But there is another factor still which will affect far more people than just benefit claimants. Many people seem to be under the apprhension that the Caps apply equally everywhere. This isn’t the case, the Caps only apply in areas where rents in the 30th percentile of the market are above the suggested caps. This means that you won’t be able to claim £250 a week for a one bed flat in downtown Bradford. Not yet anyway.
Whilst areas like Central London and other city centres are experiencing a bouyant rental market, the outlook in outlying areas is not so bright. With the recent recession and more lob losses to come, more landlords are likely to come round to the idea of renting to DSS Tenants. And, what luck, they can expect to see a flock of them after the poor are socially cleansed from the inner cities.

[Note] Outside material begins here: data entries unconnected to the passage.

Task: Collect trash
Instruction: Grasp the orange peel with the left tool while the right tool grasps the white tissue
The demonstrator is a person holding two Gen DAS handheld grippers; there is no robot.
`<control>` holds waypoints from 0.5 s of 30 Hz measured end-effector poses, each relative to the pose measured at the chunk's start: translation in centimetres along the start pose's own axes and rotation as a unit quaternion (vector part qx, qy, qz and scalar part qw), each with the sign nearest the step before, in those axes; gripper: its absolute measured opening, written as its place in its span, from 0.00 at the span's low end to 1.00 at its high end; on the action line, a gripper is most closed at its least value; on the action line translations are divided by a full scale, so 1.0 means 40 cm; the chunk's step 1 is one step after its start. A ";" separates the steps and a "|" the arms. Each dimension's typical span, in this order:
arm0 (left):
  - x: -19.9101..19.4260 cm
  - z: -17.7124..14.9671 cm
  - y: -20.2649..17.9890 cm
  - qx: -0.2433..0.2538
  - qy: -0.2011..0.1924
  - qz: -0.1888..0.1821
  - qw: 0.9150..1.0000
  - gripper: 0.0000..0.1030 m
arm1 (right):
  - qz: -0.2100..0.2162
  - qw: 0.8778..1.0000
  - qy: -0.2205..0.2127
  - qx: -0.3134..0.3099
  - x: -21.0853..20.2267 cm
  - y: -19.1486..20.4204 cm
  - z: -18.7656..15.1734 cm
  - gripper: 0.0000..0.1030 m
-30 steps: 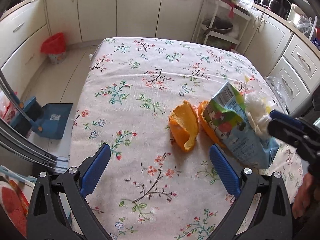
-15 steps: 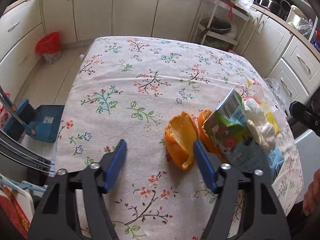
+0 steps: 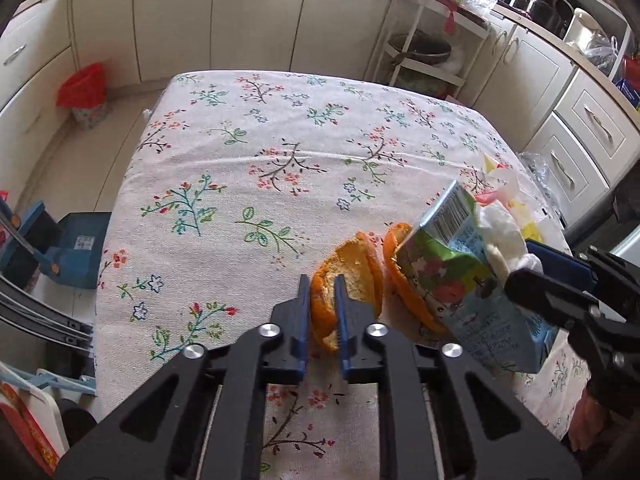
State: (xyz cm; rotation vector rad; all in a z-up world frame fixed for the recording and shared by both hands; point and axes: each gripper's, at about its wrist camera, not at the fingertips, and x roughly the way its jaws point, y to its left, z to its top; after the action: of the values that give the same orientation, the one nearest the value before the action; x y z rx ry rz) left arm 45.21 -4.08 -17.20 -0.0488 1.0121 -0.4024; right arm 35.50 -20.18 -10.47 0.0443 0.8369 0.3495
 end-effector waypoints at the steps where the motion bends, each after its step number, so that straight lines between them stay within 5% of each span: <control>1: -0.003 -0.001 -0.002 0.001 0.000 0.000 1.000 0.07 | 0.000 1.000 -0.003 0.001 -0.007 -0.004 -0.002 0.21; 7: -0.042 -0.001 -0.005 0.003 -0.015 -0.003 1.000 0.06 | 0.047 0.995 -0.055 0.067 -0.089 -0.074 0.019 0.21; 15: -0.109 -0.001 -0.014 0.000 -0.044 -0.014 0.999 0.05 | 0.085 0.974 -0.089 0.192 -0.166 -0.215 0.022 0.21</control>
State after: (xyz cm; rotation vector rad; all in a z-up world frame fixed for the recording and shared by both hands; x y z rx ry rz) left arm 42.98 -3.06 -13.54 -0.0791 0.9244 -0.4219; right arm 34.51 -30.34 -6.61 0.5041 0.7133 0.3334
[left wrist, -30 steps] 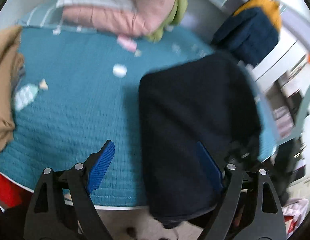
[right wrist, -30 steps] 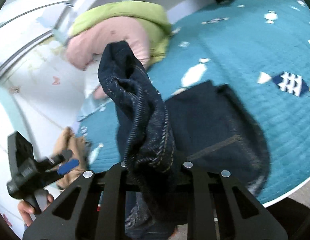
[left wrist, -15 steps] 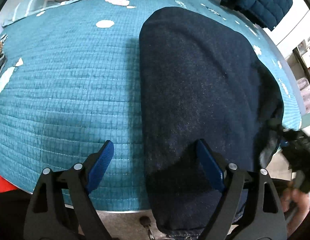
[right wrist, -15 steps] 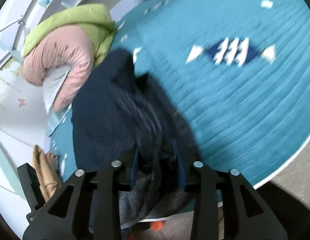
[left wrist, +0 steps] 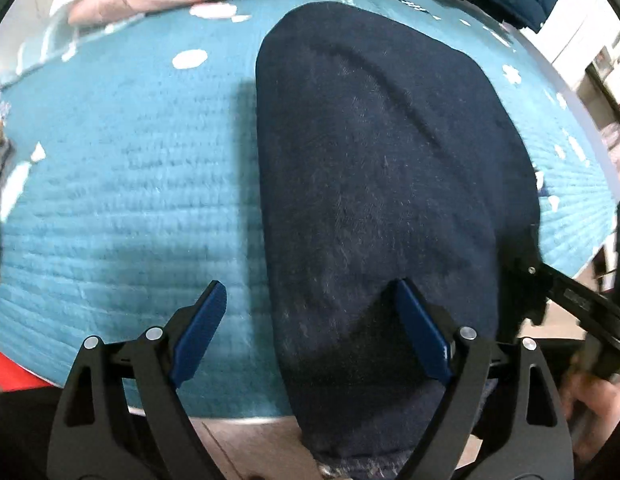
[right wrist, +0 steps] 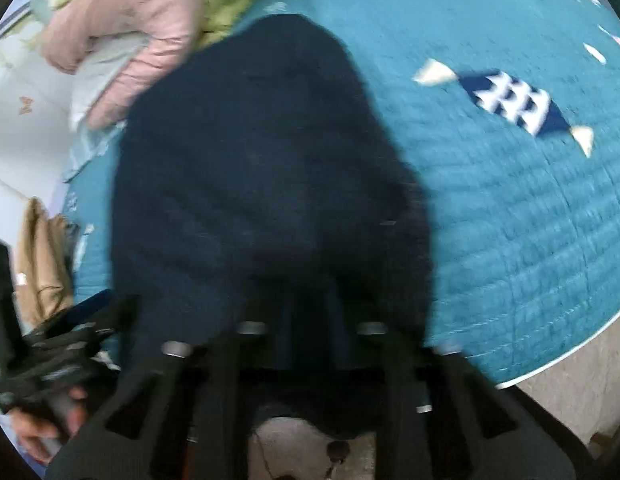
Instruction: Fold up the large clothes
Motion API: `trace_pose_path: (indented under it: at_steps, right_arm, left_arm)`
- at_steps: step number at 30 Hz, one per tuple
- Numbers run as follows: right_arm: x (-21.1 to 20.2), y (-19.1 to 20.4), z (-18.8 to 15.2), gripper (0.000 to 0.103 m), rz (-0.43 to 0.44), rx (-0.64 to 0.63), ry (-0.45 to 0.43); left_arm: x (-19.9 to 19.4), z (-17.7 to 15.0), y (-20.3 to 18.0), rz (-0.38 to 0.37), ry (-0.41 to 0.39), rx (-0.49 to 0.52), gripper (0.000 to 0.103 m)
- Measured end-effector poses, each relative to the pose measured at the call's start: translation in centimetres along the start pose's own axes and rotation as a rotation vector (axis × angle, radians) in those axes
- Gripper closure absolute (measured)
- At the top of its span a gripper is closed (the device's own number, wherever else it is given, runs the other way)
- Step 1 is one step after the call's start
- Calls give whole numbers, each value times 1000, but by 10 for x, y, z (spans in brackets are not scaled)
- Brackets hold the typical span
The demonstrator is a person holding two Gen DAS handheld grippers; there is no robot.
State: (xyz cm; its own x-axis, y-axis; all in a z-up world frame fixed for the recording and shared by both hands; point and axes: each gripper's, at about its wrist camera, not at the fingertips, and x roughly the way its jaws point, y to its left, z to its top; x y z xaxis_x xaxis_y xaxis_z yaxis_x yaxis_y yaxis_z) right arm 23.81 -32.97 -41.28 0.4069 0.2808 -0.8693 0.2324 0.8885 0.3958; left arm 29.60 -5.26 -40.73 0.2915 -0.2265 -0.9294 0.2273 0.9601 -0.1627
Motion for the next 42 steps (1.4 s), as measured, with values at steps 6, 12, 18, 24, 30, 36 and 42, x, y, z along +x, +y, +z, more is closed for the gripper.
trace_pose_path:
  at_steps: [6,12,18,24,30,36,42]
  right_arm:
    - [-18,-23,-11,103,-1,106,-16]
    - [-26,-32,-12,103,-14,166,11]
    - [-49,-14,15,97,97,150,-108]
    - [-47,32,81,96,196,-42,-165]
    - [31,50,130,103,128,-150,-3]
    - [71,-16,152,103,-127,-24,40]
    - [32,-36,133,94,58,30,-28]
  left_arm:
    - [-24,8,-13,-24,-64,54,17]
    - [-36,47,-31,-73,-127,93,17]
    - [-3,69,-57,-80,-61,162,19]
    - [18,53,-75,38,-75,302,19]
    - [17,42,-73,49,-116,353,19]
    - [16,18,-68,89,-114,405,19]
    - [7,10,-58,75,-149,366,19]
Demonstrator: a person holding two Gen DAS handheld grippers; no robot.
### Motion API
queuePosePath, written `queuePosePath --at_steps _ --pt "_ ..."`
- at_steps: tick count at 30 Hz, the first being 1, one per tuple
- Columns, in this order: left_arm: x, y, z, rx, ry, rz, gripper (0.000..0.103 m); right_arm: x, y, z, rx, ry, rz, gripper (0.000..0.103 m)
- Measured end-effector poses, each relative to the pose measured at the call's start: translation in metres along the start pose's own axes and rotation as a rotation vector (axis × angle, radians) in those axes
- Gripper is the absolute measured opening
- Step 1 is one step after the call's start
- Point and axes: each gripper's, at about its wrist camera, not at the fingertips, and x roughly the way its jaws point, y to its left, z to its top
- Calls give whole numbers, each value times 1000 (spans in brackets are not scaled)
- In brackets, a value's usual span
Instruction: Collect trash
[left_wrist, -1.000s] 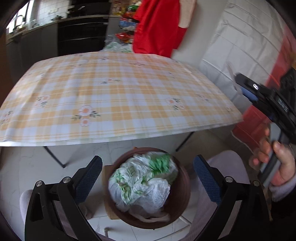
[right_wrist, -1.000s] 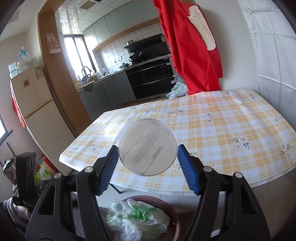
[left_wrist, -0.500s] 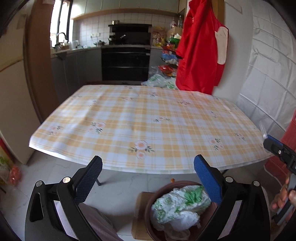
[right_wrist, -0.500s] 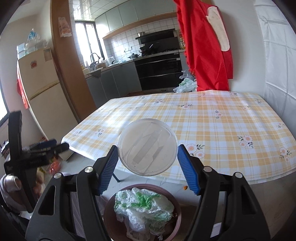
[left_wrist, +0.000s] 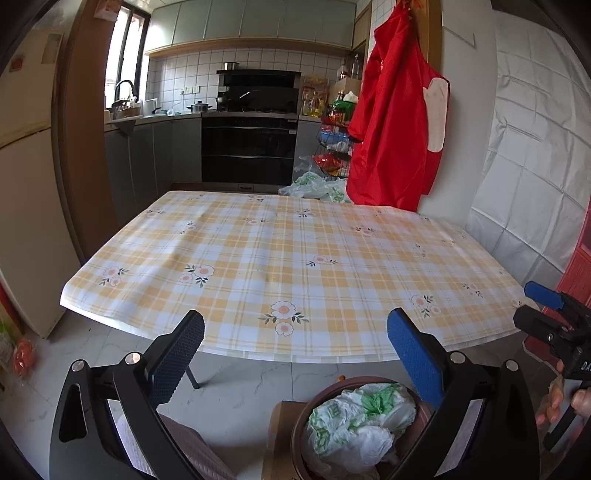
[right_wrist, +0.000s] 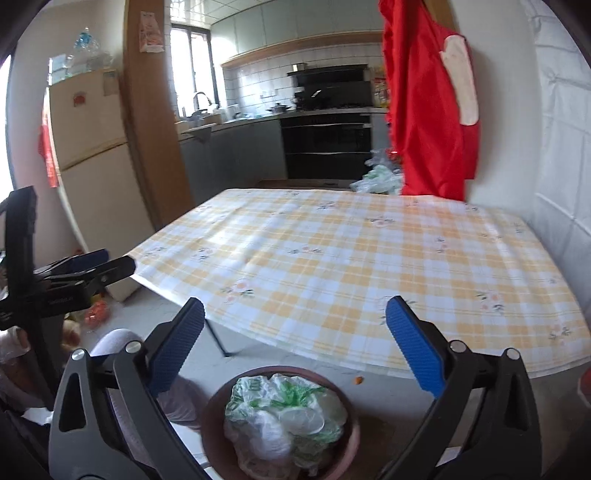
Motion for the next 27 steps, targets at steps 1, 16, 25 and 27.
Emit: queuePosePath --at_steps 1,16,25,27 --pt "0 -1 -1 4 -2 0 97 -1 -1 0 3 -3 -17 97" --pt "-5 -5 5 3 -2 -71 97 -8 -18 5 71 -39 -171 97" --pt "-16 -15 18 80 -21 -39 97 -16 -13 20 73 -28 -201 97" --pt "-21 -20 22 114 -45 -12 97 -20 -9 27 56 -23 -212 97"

So as demand soars rents everywhere are likely to climb towards the levels of the caps. It ain’t rocket science after all. If you tell a group of children they can have three sweets each they will each take three sweets and landlords are likely to behave much the same way. How much this will push up rents in outlying areas (where most people live) is anybodys guess. No-one’s done the sums, again. What it is likely to mean is higher rents for benefit claimants and non claimants alike. And a much bigger Housing Benefit bill for everyone.
Our initial instinct back after the budget appears to be holding true. This shower of chinless wonders, cossetted as they have been by rich parents and public school, are simply not very clever. The Bullingdon boys and their fags may have a weird ideology based somewhere between Thatcher, the Daily Mail and Camberwick Green, but they aren’t even smart enough to pursue that properly. Not the sharpest tools in the box you might say (although they are tools). Imagine Tim ‘nice but dim’, except not very nice either. Not someone you’d want running a public bog, let alone a country.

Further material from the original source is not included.